Не давалась посадка. Казалось, летит спокойно, но стоит приблизиться к аэродрому, и Юрий начинал бояться земли: терял ориентир высоты, то «клевал» носом, то осаживался на хвост. Кое-как выровнявшись, самолет плюхался на посадочную полосу. Мартьянов только руками разводил от досады: парень, подававший надежды, не может освоить азов летного дела. Неловко инструктор чувствовал себя перед Сафроновым и Великановым: столько раз поручался за Юрия: «У парня нервное перенапряжение, вы только подумайте: свалить такую махину — техникум. Успокоится — все обойдется. Да ему просто-напросто надо выспаться».
Командир отряда и командир звена не реагировали на напрасные уговоры, они негласно решили отчислить Гагарина из аэроклуба. И когда дело дошло до проекта приказа, над Юрием сжалился начальник летной части Константин Филимонович Пучик. Рассказывают, что он сам пошел к Великанову и уговорил слетать с Юрием, чтобы тот убедился лично раз и навсегда.
И взлет и посадку Юрий совершил безукоризнепно.
— Вы что же, Гагарин, притворялись никак? — только и спросил уже на земле Анатолий Васильевич. — Везли начальство, поэтому и не ошиблись ни разу? Так не пойдет. Летайте без нас, командиров.

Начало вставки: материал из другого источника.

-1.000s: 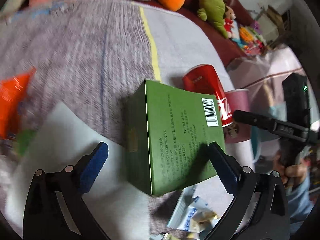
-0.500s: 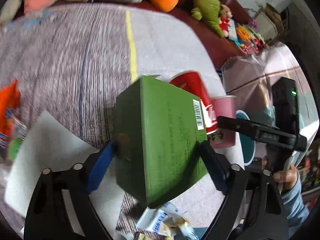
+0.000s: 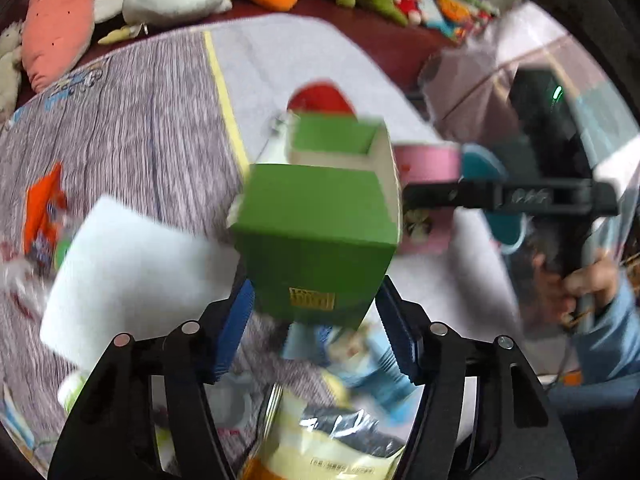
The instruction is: Collect trash
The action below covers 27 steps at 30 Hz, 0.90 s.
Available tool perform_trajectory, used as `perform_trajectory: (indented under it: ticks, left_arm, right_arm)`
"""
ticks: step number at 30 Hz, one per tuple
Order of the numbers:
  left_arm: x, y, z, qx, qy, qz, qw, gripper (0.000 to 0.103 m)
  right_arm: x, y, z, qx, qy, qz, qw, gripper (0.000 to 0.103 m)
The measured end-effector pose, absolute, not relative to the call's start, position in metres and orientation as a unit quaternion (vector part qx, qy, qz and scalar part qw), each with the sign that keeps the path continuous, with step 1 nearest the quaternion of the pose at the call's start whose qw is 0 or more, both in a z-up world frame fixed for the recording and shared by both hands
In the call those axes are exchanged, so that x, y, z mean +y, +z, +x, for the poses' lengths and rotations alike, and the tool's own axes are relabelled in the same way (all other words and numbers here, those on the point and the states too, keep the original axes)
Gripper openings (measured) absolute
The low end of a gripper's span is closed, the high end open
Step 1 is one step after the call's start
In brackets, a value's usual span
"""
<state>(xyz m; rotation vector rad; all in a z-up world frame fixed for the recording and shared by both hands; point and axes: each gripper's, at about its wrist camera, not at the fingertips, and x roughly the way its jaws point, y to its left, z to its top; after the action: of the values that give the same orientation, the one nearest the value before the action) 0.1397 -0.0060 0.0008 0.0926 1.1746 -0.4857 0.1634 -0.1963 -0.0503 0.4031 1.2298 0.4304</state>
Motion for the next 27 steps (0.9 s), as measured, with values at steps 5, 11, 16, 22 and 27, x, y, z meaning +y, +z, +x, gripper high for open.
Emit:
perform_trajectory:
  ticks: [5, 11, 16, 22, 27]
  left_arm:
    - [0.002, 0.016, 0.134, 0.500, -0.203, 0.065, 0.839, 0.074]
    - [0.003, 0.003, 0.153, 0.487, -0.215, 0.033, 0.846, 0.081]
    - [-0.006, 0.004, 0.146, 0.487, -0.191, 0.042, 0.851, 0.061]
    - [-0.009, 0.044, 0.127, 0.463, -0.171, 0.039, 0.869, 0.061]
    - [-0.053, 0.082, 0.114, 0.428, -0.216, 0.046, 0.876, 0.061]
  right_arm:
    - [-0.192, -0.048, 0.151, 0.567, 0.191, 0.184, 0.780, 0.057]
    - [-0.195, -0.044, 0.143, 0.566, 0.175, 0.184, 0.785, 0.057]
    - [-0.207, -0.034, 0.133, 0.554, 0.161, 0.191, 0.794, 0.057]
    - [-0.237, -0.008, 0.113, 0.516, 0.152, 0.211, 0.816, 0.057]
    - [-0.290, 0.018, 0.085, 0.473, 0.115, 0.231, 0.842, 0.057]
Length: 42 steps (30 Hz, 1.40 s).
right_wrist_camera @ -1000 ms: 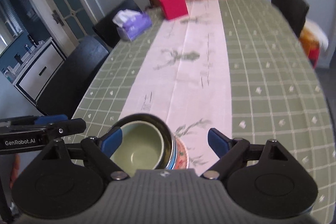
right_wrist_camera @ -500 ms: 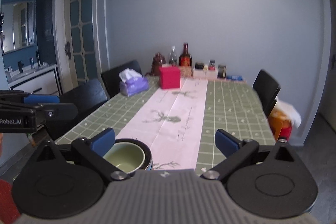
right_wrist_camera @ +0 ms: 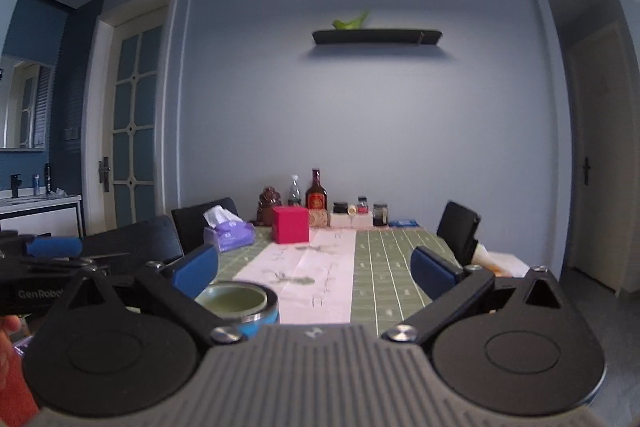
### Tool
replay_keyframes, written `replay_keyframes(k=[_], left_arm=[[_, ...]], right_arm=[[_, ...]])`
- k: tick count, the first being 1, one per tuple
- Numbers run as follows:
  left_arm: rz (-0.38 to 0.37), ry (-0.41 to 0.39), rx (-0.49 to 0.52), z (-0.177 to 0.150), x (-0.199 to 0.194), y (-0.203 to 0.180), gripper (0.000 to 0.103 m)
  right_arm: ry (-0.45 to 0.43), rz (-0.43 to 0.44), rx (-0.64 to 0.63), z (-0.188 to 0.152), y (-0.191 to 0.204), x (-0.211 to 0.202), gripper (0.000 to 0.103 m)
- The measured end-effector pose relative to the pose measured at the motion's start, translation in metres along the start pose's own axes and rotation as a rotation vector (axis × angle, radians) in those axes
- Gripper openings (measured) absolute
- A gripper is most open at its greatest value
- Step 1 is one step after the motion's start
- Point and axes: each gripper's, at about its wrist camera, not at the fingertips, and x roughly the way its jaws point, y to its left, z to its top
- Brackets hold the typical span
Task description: Organize plates and bowls
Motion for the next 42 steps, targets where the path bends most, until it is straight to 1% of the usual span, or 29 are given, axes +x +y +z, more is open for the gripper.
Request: replay_keyframes(k=[1,2,5,7,9,10,12,14,17,19,26,42], left_arm=[[0.0,0.031,0.013,-0.008,0.004,-0.001,0.09],[-0.015,0.062,0.014,-0.015,0.009,-0.002,0.09],[-0.04,0.119,-0.017,-0.038,0.018,-0.001,0.09],[-0.042,0.125,-0.014,-0.05,0.02,-0.003,0.09],[-0.026,0.127,0.017,-0.059,0.019,-0.008,0.09],[-0.01,0.126,0.04,-0.063,0.017,-0.01,0.09],[0.02,0.131,0.052,-0.066,0.017,-0.014,0.09],[0.007,0.164,0.041,-0.073,0.019,-0.014,0.09],[0.014,0.247,0.023,-0.077,0.023,-0.014,0.09],[0.011,0.27,0.009,-0.079,0.022,-0.013,0.09],[0.001,0.293,-0.008,-0.082,0.023,-0.011,0.09],[-0.004,0.29,-0.011,-0.08,0.023,-0.011,0.09]], right_arm=[[0.022,-0.008,-0.001,-0.009,0.002,0.001,0.1],[0.048,-0.021,-0.001,-0.019,0.004,0.003,0.1],[0.091,-0.045,0.006,-0.046,0.007,0.007,0.1],[0.124,-0.057,0.015,-0.061,0.007,0.01,0.1],[0.151,-0.061,0.033,-0.07,0.005,0.014,0.1],[0.162,-0.066,0.043,-0.075,0.004,0.015,0.1],[0.181,-0.079,0.07,-0.08,0.0,0.018,0.1],[0.201,-0.089,0.1,-0.084,-0.003,0.02,0.1],[0.236,-0.089,0.109,-0.088,-0.004,0.02,0.1],[0.252,-0.09,0.101,-0.089,-0.003,0.02,0.1],[0.266,-0.085,0.108,-0.09,-0.003,0.021,0.1],[0.255,-0.083,0.097,-0.09,-0.002,0.02,0.1]])
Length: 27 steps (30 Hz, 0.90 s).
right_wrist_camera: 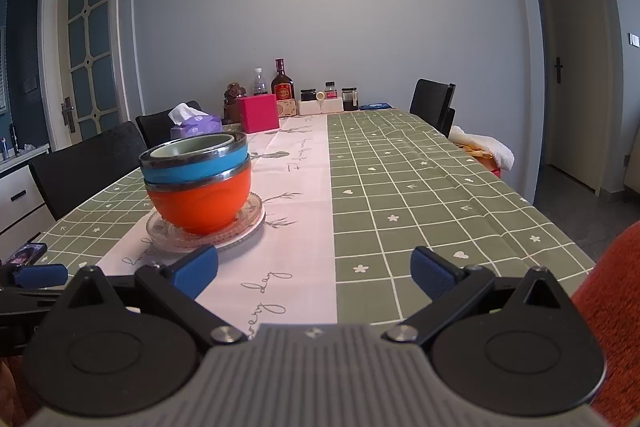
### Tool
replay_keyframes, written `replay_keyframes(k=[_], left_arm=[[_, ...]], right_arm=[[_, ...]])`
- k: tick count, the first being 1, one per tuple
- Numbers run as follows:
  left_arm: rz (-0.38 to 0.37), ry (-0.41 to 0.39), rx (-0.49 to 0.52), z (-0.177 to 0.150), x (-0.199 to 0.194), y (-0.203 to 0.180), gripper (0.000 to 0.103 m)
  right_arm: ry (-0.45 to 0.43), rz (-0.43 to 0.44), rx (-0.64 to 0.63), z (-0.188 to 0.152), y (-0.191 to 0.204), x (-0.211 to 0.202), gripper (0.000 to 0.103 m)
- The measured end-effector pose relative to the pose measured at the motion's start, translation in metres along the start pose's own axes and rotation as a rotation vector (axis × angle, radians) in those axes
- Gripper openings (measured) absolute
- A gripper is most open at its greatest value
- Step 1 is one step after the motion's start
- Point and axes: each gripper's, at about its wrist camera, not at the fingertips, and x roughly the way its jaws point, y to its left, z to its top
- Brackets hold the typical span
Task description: Organize plates and bowls
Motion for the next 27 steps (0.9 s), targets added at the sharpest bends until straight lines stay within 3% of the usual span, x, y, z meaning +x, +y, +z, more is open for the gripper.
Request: replay_keyframes(k=[27], left_arm=[[0.003,-0.028,-0.001,0.0041,-0.0074,0.0011,0.089]], right_arm=[[-0.025,0.012,-0.01,0.0007,0.0001,-0.005,0.1]])
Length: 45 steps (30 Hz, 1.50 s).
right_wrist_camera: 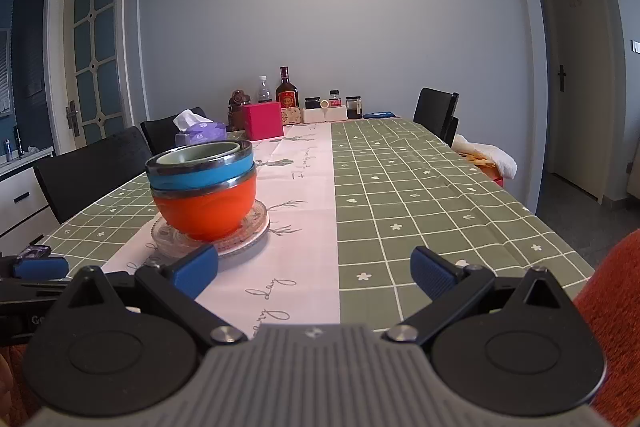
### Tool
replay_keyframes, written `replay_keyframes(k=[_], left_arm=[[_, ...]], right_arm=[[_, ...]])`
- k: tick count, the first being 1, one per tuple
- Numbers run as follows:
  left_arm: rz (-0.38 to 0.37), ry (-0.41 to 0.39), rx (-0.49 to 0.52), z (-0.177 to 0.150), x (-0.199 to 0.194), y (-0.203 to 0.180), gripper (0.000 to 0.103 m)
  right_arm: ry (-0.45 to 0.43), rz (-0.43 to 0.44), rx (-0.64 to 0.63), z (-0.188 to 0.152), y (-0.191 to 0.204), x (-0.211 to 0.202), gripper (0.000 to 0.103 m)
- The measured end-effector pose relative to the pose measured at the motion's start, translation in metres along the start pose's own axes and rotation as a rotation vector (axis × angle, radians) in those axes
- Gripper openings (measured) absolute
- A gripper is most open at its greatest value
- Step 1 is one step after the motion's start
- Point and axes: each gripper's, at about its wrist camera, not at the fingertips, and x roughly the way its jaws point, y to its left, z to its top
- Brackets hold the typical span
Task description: Organize plates and bowls
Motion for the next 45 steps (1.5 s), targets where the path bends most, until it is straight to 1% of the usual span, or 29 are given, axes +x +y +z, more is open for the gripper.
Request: replay_keyframes(k=[33,45], left_arm=[[-0.001,-0.021,0.003,0.0059,-0.0066,0.0014,0.089],[0.001,-0.025,0.002,0.0075,-0.0072,0.0011,0.089]], right_arm=[[-0.017,0.014,-0.017,0.0015,0.0004,-0.0046,0.1],[-0.009,0.022,-0.023,0.004,0.0004,-0.0038,0.1]])
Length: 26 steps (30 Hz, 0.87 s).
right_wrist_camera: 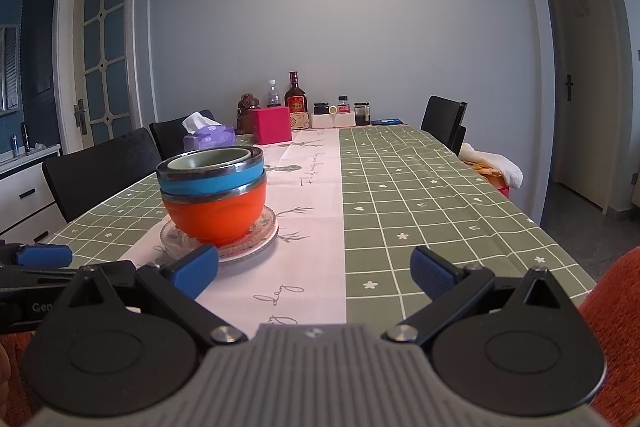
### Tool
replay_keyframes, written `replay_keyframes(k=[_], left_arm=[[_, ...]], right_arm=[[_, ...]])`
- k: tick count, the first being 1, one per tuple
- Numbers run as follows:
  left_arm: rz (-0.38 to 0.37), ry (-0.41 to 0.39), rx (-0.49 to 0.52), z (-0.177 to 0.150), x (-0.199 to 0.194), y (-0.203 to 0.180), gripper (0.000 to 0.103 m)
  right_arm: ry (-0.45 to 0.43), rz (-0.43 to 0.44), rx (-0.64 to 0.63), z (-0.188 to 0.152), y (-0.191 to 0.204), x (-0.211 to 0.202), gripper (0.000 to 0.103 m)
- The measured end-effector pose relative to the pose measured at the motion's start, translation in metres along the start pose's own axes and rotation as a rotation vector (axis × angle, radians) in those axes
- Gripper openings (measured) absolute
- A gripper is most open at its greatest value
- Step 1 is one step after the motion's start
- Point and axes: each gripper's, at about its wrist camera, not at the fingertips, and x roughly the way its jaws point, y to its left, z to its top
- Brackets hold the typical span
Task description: Organize plates and bowls
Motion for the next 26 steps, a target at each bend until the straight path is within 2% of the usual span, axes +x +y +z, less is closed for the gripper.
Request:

2 июля 1955 года Юрий Гагарин считал днем второго рождения. Мартьянов не сел, как обычно, в «шестерку желтую», а, оставаясь, сказал:
— Пойдешь один по кругу… И не волнуйся.
«Я вырулил на линию старта, дал газ, поднял хвост машины, и она плавно оторвалась от земли. Меня охватило трудно передаваемое чувство небывалого восторга. Лечу! Лечу сам! Только авиаторам понятны мгновения первого самостоятельного полета… Сделал круг над аэродромом, рассчитал посадку и приземлил самолет возле посадочного знака. Сел точно. Настроение бодрое. Вся душа поет.
— Молодец, — сказал инструктор, — поздравляю.
Мы шли по аэродрому, а в ушах продолжала звенеть музыка полета. А на следующий день товарищи говорят:
— Знаешь, о тебе написали в газете…»
Вот что было напечатано в «Заре молодежи»: «5 часов утра. Мы на аэродроме саратовского аэроклуба… Начинается подготовка к полетам. В этот день программа разнообразна. Одни будут отрабатывать полет, другие — посадку, третьи пойдут в зону, где им предстоит выполнять различные фигуры пилотажа.